Linux doesn’t care about extensions, so as long as file has +x setting and #!/bin/env perl (or similar) line at start, you can call a Bash script with a .bat extension or a Perl script with a .exe extension.
Similar problems with Swarm trigger (VBS vs. sh) although that’s been replaced by a single Perl script now.

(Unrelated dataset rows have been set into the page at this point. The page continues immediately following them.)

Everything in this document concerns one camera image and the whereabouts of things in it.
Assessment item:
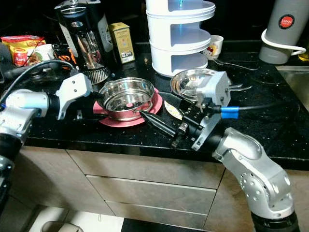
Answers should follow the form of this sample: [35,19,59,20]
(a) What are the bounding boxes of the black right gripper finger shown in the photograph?
[162,92,202,116]
[140,112,183,138]

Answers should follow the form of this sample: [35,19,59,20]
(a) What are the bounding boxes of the stainless steel pot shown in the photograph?
[99,77,156,121]

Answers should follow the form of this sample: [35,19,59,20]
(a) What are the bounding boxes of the pink plastic plate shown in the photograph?
[93,89,161,128]

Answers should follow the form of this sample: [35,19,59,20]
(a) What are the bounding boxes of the brown kitchen base cabinet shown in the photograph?
[10,145,309,230]

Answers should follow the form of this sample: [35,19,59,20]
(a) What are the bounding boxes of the white leaf patterned plate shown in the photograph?
[164,99,189,121]

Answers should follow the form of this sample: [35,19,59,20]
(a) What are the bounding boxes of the stainless steel bowl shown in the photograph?
[170,68,223,104]

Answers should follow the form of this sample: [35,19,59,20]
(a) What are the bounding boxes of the white three tier rack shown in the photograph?
[145,0,216,78]

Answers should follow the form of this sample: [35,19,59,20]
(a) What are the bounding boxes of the orange plastic item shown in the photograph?
[53,48,78,63]

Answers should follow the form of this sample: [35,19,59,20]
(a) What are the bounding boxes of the thin steel fork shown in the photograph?
[212,58,259,72]

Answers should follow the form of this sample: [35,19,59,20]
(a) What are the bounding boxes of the white cartoon mug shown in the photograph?
[203,34,224,60]

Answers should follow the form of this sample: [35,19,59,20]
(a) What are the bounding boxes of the yellow cardboard box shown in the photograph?
[109,22,136,64]

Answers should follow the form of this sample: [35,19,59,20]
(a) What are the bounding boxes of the plain white cup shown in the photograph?
[35,43,56,62]

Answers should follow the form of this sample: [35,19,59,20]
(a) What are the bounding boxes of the black coffee maker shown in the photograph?
[54,0,112,85]

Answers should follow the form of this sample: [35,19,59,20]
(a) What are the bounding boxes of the yellow red noodle packet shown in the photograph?
[0,35,46,67]

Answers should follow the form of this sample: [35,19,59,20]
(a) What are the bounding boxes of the grey thermos with red badge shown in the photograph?
[258,0,309,65]

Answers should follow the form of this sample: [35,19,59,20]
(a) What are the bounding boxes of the yellow oil bottle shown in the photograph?
[298,46,309,62]

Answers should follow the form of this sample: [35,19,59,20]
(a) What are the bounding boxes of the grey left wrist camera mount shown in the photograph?
[56,72,93,120]

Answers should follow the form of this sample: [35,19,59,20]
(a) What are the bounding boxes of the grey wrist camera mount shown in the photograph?
[191,71,231,151]
[56,72,93,120]

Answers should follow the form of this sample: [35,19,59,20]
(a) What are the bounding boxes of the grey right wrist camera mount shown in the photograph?
[191,71,231,151]

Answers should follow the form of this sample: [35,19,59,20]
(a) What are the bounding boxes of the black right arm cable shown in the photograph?
[210,99,300,119]

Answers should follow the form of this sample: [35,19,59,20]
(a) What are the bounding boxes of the white power cord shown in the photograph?
[261,29,309,56]

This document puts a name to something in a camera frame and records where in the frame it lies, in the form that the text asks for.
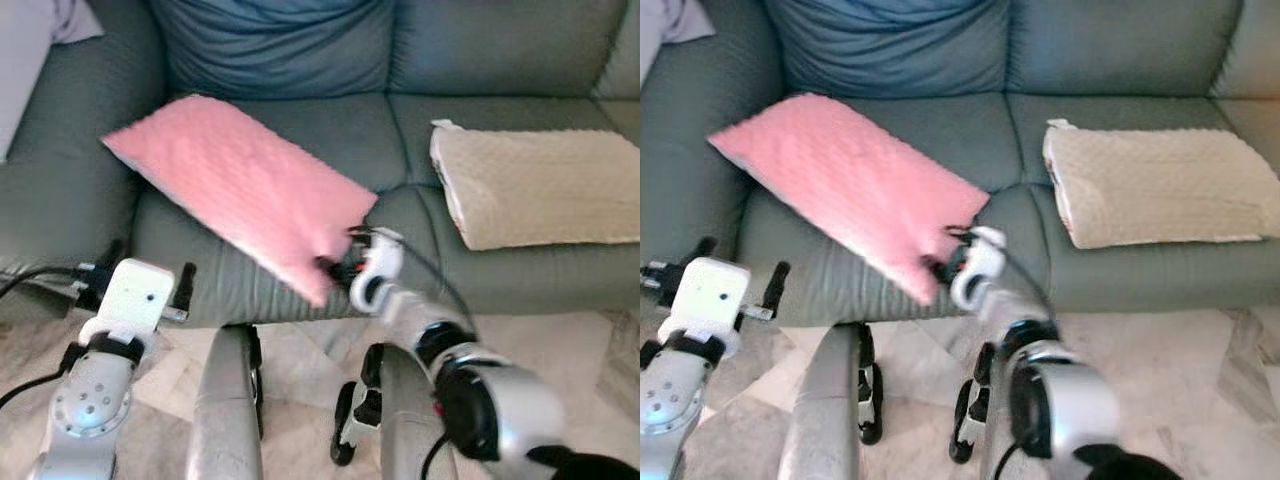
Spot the pink textured pillow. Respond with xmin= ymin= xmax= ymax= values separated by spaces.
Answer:
xmin=706 ymin=92 xmax=991 ymax=307
xmin=100 ymin=93 xmax=381 ymax=309

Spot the beige textured pillow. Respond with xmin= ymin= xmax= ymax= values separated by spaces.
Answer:
xmin=429 ymin=119 xmax=640 ymax=252
xmin=1042 ymin=117 xmax=1280 ymax=250

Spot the blue sofa cushion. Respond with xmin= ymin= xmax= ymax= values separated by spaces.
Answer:
xmin=150 ymin=0 xmax=397 ymax=102
xmin=765 ymin=0 xmax=1012 ymax=102

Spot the grey-green leather sofa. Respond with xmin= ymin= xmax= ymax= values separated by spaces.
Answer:
xmin=0 ymin=0 xmax=640 ymax=328
xmin=640 ymin=0 xmax=1280 ymax=328

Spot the black left robot foot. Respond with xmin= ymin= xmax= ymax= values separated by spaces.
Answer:
xmin=245 ymin=325 xmax=267 ymax=442
xmin=855 ymin=324 xmax=887 ymax=447

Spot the black robot foot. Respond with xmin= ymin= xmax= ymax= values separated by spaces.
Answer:
xmin=329 ymin=344 xmax=387 ymax=467
xmin=949 ymin=343 xmax=1001 ymax=465
xmin=245 ymin=325 xmax=267 ymax=442
xmin=855 ymin=324 xmax=887 ymax=447

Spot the silver left robot leg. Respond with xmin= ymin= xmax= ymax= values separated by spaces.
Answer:
xmin=185 ymin=324 xmax=263 ymax=480
xmin=777 ymin=324 xmax=866 ymax=480

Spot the silver robot leg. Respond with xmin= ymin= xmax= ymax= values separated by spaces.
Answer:
xmin=983 ymin=348 xmax=1033 ymax=480
xmin=777 ymin=324 xmax=866 ymax=480
xmin=377 ymin=345 xmax=461 ymax=480
xmin=185 ymin=324 xmax=263 ymax=480

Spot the black right robot foot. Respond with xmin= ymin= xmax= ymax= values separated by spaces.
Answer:
xmin=949 ymin=343 xmax=1001 ymax=465
xmin=329 ymin=344 xmax=387 ymax=467

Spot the silver right robot leg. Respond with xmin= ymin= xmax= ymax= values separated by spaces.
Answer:
xmin=983 ymin=348 xmax=1033 ymax=480
xmin=377 ymin=345 xmax=461 ymax=480

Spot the lavender cloth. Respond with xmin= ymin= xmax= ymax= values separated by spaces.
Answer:
xmin=0 ymin=0 xmax=105 ymax=163
xmin=640 ymin=0 xmax=717 ymax=87

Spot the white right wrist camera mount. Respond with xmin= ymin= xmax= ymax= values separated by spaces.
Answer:
xmin=349 ymin=227 xmax=407 ymax=317
xmin=949 ymin=226 xmax=1007 ymax=312

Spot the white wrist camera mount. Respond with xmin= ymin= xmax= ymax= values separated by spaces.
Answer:
xmin=349 ymin=227 xmax=407 ymax=317
xmin=663 ymin=256 xmax=752 ymax=348
xmin=949 ymin=226 xmax=1007 ymax=312
xmin=78 ymin=257 xmax=177 ymax=348

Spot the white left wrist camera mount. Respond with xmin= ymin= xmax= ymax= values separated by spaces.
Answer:
xmin=663 ymin=256 xmax=752 ymax=348
xmin=78 ymin=257 xmax=177 ymax=348

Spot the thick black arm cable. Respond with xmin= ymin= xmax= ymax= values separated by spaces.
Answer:
xmin=0 ymin=264 xmax=83 ymax=302

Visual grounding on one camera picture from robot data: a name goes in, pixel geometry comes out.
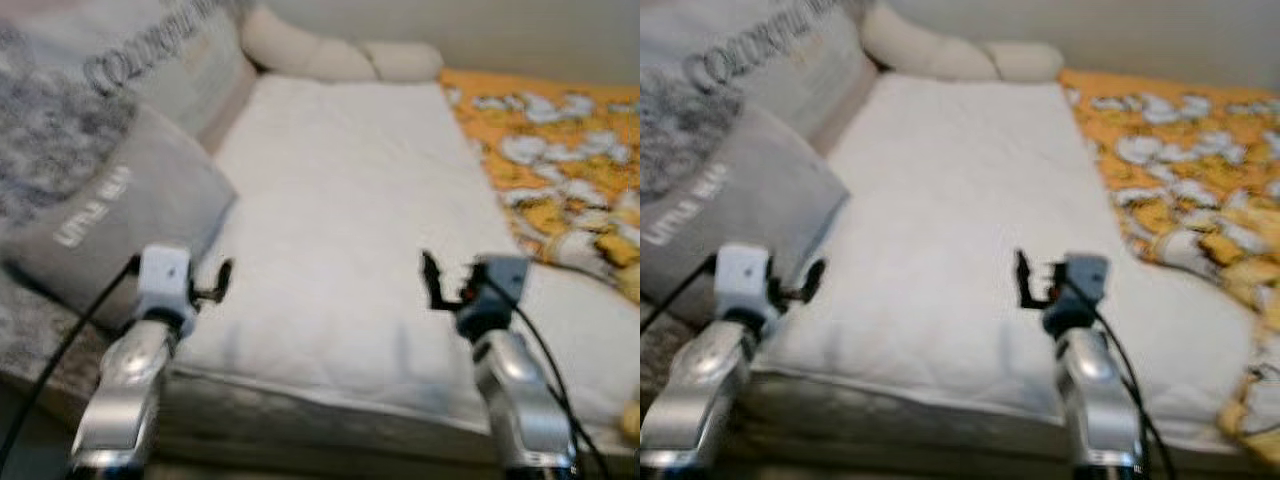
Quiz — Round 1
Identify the pale pillow Colorful print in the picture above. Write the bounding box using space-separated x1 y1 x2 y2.
10 0 256 136
640 0 876 141

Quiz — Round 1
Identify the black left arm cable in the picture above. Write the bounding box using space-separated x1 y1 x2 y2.
640 258 719 336
0 260 141 471

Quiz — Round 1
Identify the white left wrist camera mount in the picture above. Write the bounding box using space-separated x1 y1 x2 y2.
713 243 776 326
135 245 198 336

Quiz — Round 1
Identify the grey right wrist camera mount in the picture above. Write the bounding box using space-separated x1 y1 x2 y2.
470 255 531 311
1062 254 1111 306

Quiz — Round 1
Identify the grey printed pillow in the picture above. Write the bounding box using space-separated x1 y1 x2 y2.
640 105 851 326
0 105 239 331

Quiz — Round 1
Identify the beige bolster cushion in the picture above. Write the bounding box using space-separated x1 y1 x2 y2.
862 3 1001 83
982 40 1064 83
362 42 444 83
242 5 379 83

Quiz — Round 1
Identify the grey bed mattress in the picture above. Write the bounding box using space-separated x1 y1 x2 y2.
640 370 1280 476
0 360 641 476

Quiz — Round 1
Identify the white quilted mattress pad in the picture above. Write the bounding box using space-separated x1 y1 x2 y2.
175 72 641 436
760 72 1261 441

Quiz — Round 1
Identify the grey mottled fluffy blanket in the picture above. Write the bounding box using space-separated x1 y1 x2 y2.
0 25 136 401
640 70 746 201

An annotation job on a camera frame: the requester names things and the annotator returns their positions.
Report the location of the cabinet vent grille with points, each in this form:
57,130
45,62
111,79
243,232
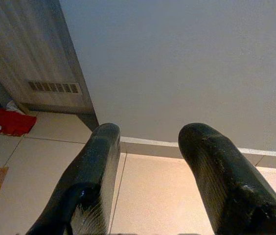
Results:
53,87

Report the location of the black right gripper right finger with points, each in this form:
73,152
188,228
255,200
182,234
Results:
226,186

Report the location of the red cloth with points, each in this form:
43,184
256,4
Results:
10,122

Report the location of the white crumpled cloth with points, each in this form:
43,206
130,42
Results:
13,107

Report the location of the grey wooden cabinet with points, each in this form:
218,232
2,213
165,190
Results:
30,44

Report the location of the white wall baseboard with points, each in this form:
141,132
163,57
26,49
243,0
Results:
150,148

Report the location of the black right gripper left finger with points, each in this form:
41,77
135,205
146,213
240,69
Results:
89,176

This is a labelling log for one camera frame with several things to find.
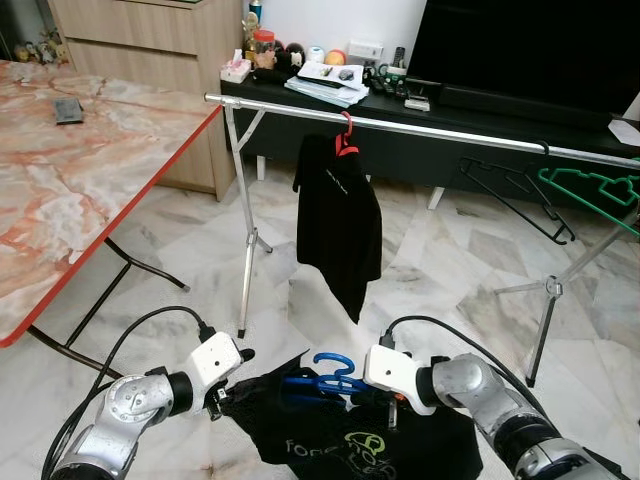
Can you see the blue plastic hanger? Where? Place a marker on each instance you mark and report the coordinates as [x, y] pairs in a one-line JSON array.
[[310, 381]]

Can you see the black shirt green logo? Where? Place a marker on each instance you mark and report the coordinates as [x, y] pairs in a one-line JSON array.
[[300, 440]]

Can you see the robot silver right arm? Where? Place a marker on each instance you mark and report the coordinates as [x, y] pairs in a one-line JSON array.
[[470, 385]]

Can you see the red plastic hanger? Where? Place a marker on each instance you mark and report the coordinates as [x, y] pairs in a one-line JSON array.
[[345, 150]]

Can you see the black plastic hanger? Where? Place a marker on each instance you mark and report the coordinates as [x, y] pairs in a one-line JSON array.
[[563, 238]]

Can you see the green plastic hanger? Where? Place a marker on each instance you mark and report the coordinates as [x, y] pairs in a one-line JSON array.
[[560, 180]]

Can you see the black polo shirt white print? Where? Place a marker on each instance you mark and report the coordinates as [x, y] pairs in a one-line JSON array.
[[340, 220]]

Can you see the black TV console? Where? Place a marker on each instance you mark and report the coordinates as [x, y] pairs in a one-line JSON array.
[[420, 160]]

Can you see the white paper stack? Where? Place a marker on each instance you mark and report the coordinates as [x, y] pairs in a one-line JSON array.
[[325, 90]]

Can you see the silver metal clothes rack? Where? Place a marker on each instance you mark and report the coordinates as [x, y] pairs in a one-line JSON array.
[[450, 135]]

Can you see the pink tissue box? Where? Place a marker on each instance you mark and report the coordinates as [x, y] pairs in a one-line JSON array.
[[236, 70]]

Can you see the black computer mouse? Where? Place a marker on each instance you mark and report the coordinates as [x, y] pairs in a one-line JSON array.
[[345, 73]]

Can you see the black flat case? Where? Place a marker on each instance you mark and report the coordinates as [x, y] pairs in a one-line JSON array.
[[70, 110]]

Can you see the small white box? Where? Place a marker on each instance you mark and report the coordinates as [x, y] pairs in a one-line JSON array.
[[418, 103]]

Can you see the red lid jar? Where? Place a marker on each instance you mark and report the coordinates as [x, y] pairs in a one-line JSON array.
[[264, 48]]

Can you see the white teal ball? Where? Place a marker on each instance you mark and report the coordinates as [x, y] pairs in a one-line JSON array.
[[317, 55]]

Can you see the orange ball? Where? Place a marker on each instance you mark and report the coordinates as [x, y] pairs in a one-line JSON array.
[[336, 57]]

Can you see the white paper sheet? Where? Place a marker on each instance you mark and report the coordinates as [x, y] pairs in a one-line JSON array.
[[626, 132]]

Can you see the green white mug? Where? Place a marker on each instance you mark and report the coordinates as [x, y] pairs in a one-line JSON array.
[[396, 76]]

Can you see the light wooden cabinet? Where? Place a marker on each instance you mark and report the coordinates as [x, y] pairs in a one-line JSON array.
[[150, 40]]

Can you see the black soundbar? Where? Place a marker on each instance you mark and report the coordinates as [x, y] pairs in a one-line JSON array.
[[530, 105]]

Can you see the blue ornament trophy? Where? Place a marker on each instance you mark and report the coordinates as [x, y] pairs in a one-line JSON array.
[[254, 14]]

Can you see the black flat television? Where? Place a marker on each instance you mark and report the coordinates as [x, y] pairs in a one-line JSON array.
[[520, 50]]

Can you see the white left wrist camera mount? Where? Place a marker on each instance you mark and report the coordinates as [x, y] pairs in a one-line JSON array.
[[215, 362]]

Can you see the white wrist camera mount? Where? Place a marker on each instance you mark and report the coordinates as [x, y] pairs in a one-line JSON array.
[[215, 362], [395, 368]]

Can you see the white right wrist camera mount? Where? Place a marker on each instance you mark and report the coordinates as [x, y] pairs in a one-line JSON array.
[[395, 368]]

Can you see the white wall socket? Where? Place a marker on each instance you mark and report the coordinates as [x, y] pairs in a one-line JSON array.
[[365, 50]]

Not going to put up a bunch of spreadsheet numbers – not really an apples to apples comparison, since Linux servers are better spec’d hardware (and are using XFS) and as we were doing this transition the codebase was getting smaller (moving third-party items to Artifactory) – but the number of build agents was growing.
Time = Other projects/issues/interruptions, time to migrate users from fwd replicas to edge servers, moving around systems during process, adding another edge server, etc.
Effort = Old way with checkpoint surgery is a LOT of work. (One of Ed’s original tasks when he was hired 6 years ago was to do conversion to Linux, and it was just too much time.)
Support = Lots of questions during this process – systemd, issues with integrity logs, etc.
Side-effect of change: All Linux hosts are identical configuration in terms of hardware, drive layout, OS, scripts, etc., which makes it easier for a team to support. Win hosts were built up over several years, so they’re not in sync.